Agenus Inc. Extends 2015 Notes and Issues New 2026 D Warrants

What Happened

  • On June 29, 2026 (filed 8‑K July 6, 2026), Agenus Inc. announced an Amendment to Notes, Extension of Warrants and Sale of New Warrants with existing noteholders. The Company extended the maturity date of $5.09 million of its 2015 senior subordinated promissory notes from June 20, 2026 to February 18, 2027; all other note terms (including interest rate) remain unchanged.
  • The amendment also extended the expiration dates of previously issued warrants (2022 A, 2022 B and 2025 C) to June 25, 2031 and issued new 2026 D Warrants to certain noteholders to purchase an aggregate of 56,525 shares of common stock at an exercise price of $3.25 per share, expiring June 25, 2031. Agenus will register the shares issuable upon exercise of the New D Warrants with the SEC within 90 days of June 29, 2026. The securities were issued under a private placement exemption (Section 4(2)) and are unregistered.

Key Details

  • Debt extension: $5.09 million of 2015 senior subordinated notes — maturity moved 8 months to Feb 18, 2027; interest rate unchanged.
  • Warrants extended: Amended A (65,000 shares), Amended B (32,500 shares), Amended C (67,500 shares) — all expirations now June 25, 2031; exercise price $3.25.
  • New issuance: 2026 D Warrants for 56,525 shares at $3.25/share, expiring June 25, 2031; company to register underlying shares within 90 days.
  • Aggregate warrants affected: 221,525 shares (165,000 previously issued warrants extended; 56,525 newly issued).

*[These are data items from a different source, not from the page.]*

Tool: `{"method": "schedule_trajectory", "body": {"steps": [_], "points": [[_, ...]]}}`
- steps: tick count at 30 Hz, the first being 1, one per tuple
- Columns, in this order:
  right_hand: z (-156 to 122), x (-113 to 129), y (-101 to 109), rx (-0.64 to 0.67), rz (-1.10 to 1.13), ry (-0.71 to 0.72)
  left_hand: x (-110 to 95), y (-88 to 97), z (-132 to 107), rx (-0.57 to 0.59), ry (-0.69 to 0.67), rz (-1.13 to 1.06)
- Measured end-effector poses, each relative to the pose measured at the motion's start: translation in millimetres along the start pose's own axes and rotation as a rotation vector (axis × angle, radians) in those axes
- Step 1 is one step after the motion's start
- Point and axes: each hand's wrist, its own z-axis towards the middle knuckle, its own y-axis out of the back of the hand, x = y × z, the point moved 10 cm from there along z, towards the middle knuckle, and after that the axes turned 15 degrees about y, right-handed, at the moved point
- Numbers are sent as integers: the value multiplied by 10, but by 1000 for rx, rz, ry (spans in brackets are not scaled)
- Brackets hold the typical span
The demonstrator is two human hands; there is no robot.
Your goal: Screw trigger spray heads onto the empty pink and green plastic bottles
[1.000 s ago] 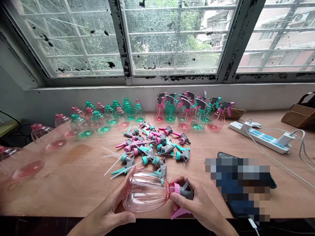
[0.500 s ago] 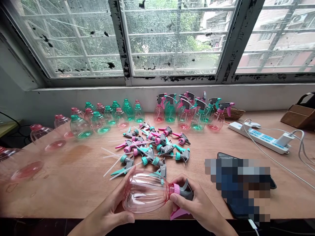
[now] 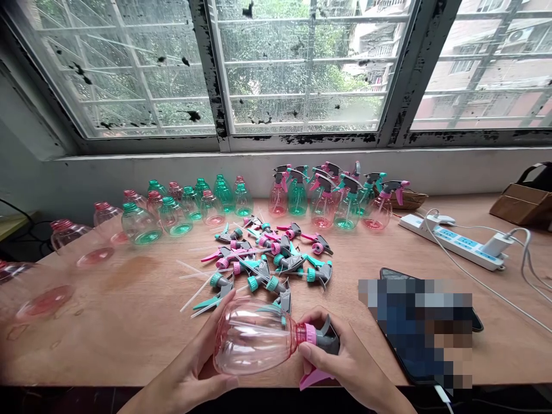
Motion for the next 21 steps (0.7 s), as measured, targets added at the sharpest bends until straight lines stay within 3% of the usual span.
{"method": "schedule_trajectory", "body": {"steps": [10, 17, 21], "points": [[10, 52, -31, 32, -38, 23, -17, -31, -8, 24, 5, -24], [-18, -89, -63, 41, 99, -54, -63, -11, -28, -44, -57, 111], [-14, -76, -58, 22, 102, -34, -24, -27, 0, 1, -19, 76]]}}
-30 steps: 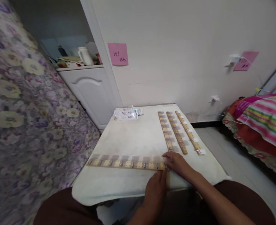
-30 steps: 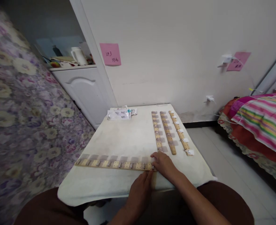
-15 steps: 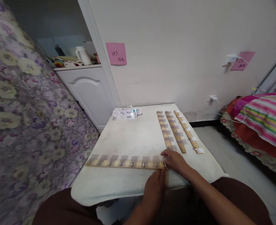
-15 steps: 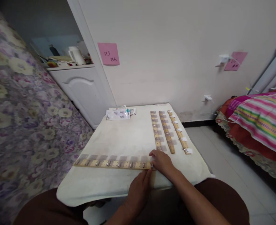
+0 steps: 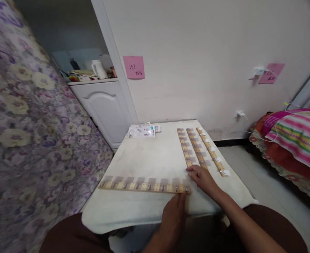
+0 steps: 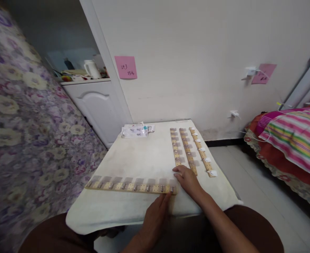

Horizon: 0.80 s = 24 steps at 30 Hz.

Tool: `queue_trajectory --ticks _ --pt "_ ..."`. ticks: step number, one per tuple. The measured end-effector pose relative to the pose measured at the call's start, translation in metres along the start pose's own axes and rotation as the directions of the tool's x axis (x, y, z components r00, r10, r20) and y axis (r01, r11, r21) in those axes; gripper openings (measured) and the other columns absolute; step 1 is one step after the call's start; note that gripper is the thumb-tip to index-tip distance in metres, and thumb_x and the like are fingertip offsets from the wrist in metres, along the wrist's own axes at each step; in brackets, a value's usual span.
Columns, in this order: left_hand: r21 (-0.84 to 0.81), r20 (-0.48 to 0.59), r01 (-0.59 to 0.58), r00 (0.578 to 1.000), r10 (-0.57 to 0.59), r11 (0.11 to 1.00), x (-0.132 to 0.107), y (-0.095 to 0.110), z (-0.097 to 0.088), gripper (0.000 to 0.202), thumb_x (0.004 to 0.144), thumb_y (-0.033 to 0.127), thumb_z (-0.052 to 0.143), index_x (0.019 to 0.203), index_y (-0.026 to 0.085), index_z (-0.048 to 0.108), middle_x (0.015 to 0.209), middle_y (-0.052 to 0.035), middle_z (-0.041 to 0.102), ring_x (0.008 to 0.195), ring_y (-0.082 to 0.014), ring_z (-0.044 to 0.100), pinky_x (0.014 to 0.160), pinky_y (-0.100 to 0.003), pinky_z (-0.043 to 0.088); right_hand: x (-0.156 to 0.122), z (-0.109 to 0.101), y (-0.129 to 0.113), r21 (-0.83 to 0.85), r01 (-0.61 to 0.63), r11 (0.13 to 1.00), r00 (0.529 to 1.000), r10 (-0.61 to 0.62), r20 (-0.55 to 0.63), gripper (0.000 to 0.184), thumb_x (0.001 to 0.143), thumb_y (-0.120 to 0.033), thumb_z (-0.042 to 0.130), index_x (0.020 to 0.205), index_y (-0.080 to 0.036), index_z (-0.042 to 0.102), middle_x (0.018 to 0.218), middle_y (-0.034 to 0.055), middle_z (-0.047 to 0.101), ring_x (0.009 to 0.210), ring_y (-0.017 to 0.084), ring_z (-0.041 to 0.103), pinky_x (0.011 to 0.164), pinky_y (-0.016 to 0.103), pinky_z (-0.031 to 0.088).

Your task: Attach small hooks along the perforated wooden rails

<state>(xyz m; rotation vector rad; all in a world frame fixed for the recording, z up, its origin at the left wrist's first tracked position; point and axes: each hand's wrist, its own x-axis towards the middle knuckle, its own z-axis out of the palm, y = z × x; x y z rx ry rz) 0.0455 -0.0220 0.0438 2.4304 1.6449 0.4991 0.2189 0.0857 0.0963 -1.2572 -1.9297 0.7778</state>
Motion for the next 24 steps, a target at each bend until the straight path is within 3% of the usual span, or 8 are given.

Securities are unregistered and subject to transfer restrictions.

Why It Matters

  • Short-term funding relief: Extending the maturity of the $5.09M notes by eight months reduces immediate refinancing pressure or default risk tied to the June 2026 maturity date. No change was made to interest rates.
  • Potential dilution: The amendment extends the life of existing warrants and adds new warrants that could dilute common shareholders if exercised (exercise price $3.25). The company’s commitment to register the New D underlying shares within 90 days may make resale easier for holders once the registration is effective.
  • Transaction structure: Securities were issued in a private placement (unregistered) under Section 4(2), so transfers and sales are restricted unless registered or exempt.